== Task item ==
Please repeat the lines below, exactly and only, from the one that holds "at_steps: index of" through the one that holds "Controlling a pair".

== Recorded data ==
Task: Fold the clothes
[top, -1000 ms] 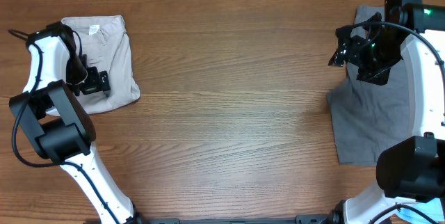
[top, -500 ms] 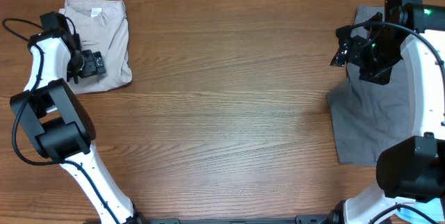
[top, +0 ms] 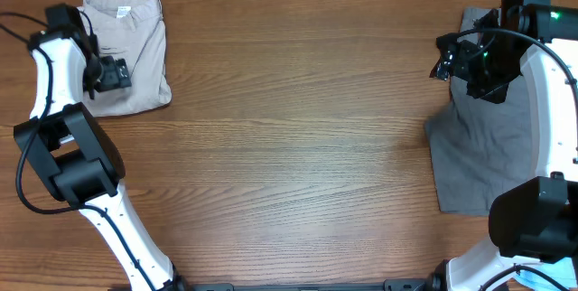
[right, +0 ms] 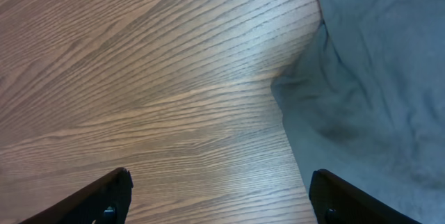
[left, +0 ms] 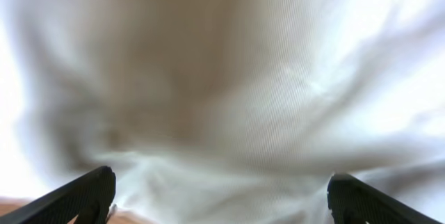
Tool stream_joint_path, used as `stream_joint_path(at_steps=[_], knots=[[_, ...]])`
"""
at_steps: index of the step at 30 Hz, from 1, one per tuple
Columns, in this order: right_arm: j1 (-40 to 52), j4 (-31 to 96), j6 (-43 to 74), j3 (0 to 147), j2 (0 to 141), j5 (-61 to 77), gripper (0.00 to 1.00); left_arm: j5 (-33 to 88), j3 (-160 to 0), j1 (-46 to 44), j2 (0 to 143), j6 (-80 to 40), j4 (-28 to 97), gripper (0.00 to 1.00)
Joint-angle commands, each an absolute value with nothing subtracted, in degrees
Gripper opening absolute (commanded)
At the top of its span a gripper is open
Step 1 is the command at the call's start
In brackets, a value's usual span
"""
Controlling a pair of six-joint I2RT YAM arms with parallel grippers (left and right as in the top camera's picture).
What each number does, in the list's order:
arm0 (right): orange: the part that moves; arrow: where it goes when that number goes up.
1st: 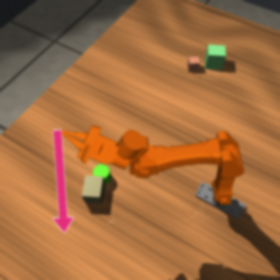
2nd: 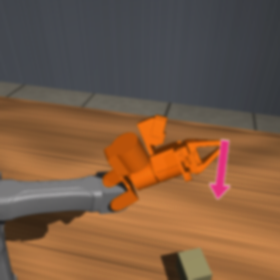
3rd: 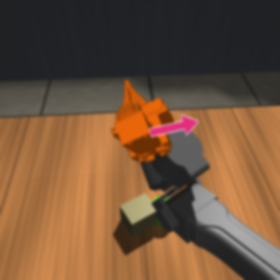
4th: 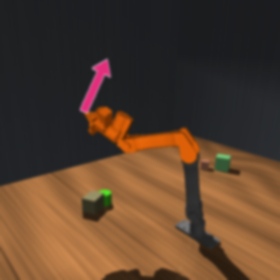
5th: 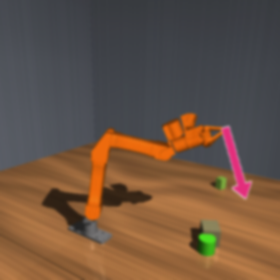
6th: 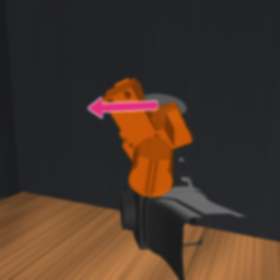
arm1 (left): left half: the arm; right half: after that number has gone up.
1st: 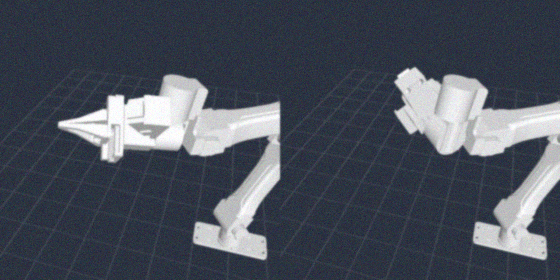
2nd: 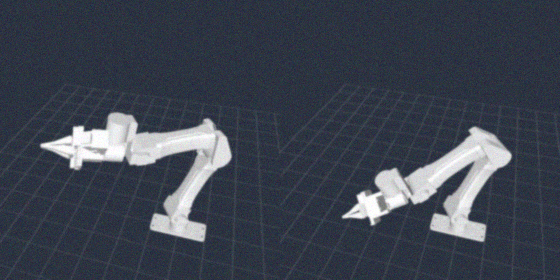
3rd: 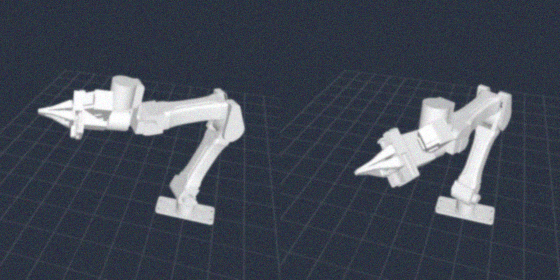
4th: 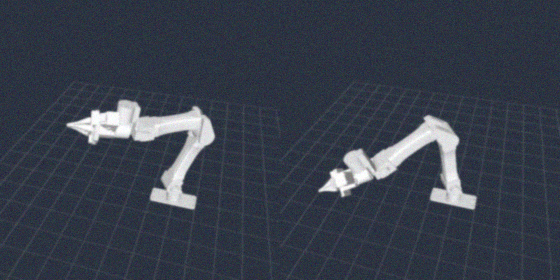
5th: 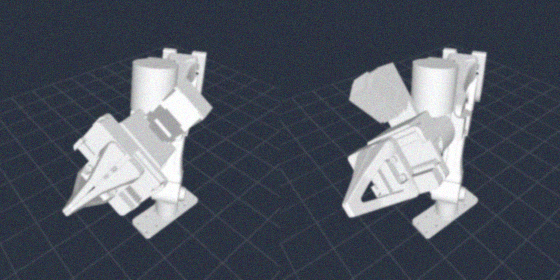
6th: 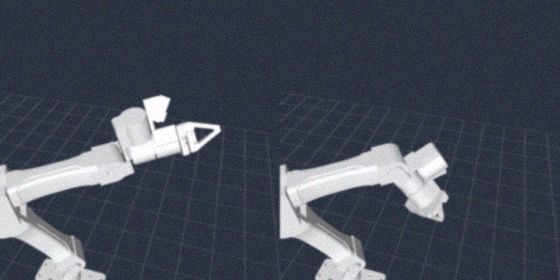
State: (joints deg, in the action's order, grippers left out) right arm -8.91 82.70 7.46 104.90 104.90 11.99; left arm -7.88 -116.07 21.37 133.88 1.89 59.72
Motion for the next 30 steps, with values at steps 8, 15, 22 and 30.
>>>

== Exercise output ==
at_steps: index of the step at 30 Hz, from 1, one per tuple
Columns, in this order: right_arm: j1 (-40 to 52), j4 (-31 to 96), j6 (-43 to 74), j3 (0 to 147), j2 (0 to 141), j5 (-61 to 77), gripper (0.00 to 1.00); left_arm: j5 (-33 to 88), j3 (-160 to 0), j1 (-46 to 44), j2 (0 to 143), j6 (-80 to 40), j4 (-28 to 97), gripper (0.00 to 1.00)
Joint-angle commands, each an absolute value with nothing subtracted, in degrees
Gripper opening absolute (commanded)
At the top of its span a gripper is open
Step 1 is the command at the call's start
In brackets, a value's usual span
"""
Controlling a pair of six-joint I2RT YAM arms with parallel grippers (left and right as in the top camera's picture).

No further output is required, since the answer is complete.